- **Exercise goal**: Exact copy required. Repeat the records, but keep the pictures out.

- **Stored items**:
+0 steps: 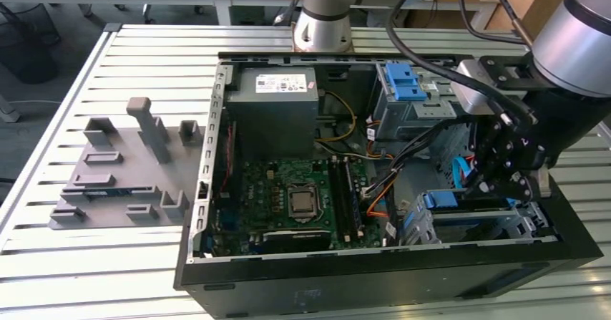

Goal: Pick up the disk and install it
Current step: 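Insert the first disk wire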

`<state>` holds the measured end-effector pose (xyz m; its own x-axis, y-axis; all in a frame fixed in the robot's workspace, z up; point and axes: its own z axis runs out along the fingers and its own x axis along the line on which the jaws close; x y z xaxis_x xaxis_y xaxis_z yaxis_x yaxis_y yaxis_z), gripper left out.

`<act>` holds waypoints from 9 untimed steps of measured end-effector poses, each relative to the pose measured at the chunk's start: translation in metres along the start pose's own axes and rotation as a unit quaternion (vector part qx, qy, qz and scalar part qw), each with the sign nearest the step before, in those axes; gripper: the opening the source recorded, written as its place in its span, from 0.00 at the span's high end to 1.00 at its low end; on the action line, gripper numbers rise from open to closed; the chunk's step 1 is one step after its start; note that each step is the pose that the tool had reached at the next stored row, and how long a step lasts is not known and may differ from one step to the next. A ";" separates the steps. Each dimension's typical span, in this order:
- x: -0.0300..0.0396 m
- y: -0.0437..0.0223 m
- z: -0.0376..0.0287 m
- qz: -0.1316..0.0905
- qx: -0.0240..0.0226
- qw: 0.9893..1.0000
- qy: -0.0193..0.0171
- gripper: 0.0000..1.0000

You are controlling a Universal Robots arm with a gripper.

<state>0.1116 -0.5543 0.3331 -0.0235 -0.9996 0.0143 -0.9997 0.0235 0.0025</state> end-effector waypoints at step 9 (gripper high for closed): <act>0.0001 -0.0004 0.0036 0.000 0.000 1.000 0.000 0.84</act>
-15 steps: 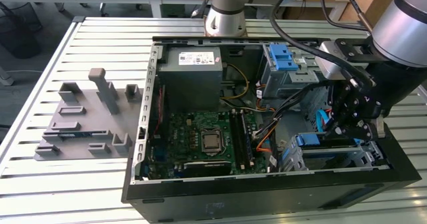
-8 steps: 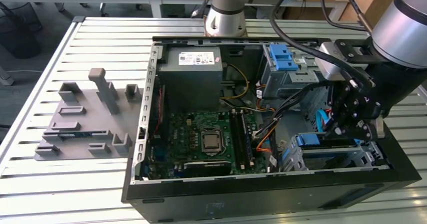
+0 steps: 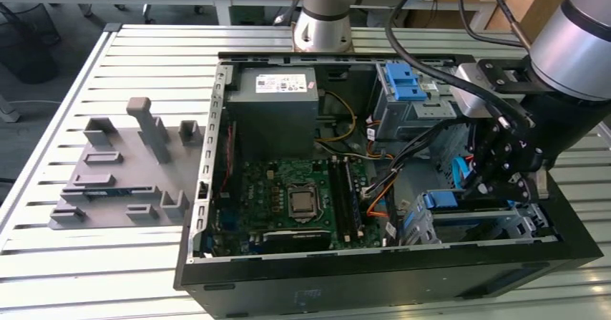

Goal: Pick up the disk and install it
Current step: 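Insert the first disk wire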

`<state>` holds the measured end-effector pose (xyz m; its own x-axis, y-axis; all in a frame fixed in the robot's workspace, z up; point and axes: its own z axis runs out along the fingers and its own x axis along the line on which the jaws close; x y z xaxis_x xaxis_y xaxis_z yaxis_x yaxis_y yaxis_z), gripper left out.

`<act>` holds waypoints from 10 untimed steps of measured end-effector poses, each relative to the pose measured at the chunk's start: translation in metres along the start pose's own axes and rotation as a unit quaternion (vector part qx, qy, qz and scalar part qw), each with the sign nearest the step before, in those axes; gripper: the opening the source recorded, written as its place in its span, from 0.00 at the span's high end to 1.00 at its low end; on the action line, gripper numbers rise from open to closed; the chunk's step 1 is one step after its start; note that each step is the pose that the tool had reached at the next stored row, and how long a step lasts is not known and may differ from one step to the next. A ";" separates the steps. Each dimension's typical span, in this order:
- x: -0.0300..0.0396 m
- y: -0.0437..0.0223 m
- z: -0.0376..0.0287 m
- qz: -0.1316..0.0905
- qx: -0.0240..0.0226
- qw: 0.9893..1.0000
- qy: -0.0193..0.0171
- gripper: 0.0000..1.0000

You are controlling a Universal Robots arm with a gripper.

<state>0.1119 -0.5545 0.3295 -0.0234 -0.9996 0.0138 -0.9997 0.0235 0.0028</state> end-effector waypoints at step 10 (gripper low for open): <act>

- **Exercise response**:
+0 steps: 

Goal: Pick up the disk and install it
Current step: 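Insert the first disk wire
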
`<state>` holds the measured end-effector pose (xyz m; its own x-axis, y-axis; all in a frame fixed in the robot's workspace, z up; point and axes: its own z axis runs out along the fingers and its own x axis along the line on which the jaws close; x y z xaxis_x xaxis_y xaxis_z yaxis_x yaxis_y yaxis_z), gripper left out.

`<act>` holds waypoints from 9 untimed steps of measured end-effector poses, each relative to the pose measured at the chunk's start: translation in metres along the start pose's own axes and rotation as a unit quaternion (vector part qx, qy, qz and scalar part qw), each with the sign nearest the step before, in those axes; gripper: the opening the source recorded, written as its place in its span, from 0.00 at the span's high end to 1.00 at its low end; on the action line, gripper numbers rise from open to closed; the chunk's step 1 is one step after its start; note that each step is the pose that the tool had reached at the next stored row, and how long a step lasts is not known and may differ from one step to the next. A ";" separates the steps. Each dimension's typical span, in this order:
- x: -0.0300..0.0396 m
- y: -0.0437..0.0223 m
- z: -0.0376..0.0287 m
- qz: -0.1316..0.0905
- qx: -0.0240..0.0226
- qw: 0.9893..1.0000
- qy: -0.0193..0.0171
- gripper: 0.0000..1.0000

You are controlling a Universal Robots arm with a gripper.

<state>0.1116 -0.5543 0.3331 -0.0235 -0.9996 0.0143 -0.9997 0.0235 0.0025</state> end-effector waypoints at step 9 (gripper high for closed): <act>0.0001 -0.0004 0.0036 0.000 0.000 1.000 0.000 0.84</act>
-15 steps: 
-8 steps: 
+0 steps: 

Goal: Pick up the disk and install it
Current step: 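Insert the first disk wire
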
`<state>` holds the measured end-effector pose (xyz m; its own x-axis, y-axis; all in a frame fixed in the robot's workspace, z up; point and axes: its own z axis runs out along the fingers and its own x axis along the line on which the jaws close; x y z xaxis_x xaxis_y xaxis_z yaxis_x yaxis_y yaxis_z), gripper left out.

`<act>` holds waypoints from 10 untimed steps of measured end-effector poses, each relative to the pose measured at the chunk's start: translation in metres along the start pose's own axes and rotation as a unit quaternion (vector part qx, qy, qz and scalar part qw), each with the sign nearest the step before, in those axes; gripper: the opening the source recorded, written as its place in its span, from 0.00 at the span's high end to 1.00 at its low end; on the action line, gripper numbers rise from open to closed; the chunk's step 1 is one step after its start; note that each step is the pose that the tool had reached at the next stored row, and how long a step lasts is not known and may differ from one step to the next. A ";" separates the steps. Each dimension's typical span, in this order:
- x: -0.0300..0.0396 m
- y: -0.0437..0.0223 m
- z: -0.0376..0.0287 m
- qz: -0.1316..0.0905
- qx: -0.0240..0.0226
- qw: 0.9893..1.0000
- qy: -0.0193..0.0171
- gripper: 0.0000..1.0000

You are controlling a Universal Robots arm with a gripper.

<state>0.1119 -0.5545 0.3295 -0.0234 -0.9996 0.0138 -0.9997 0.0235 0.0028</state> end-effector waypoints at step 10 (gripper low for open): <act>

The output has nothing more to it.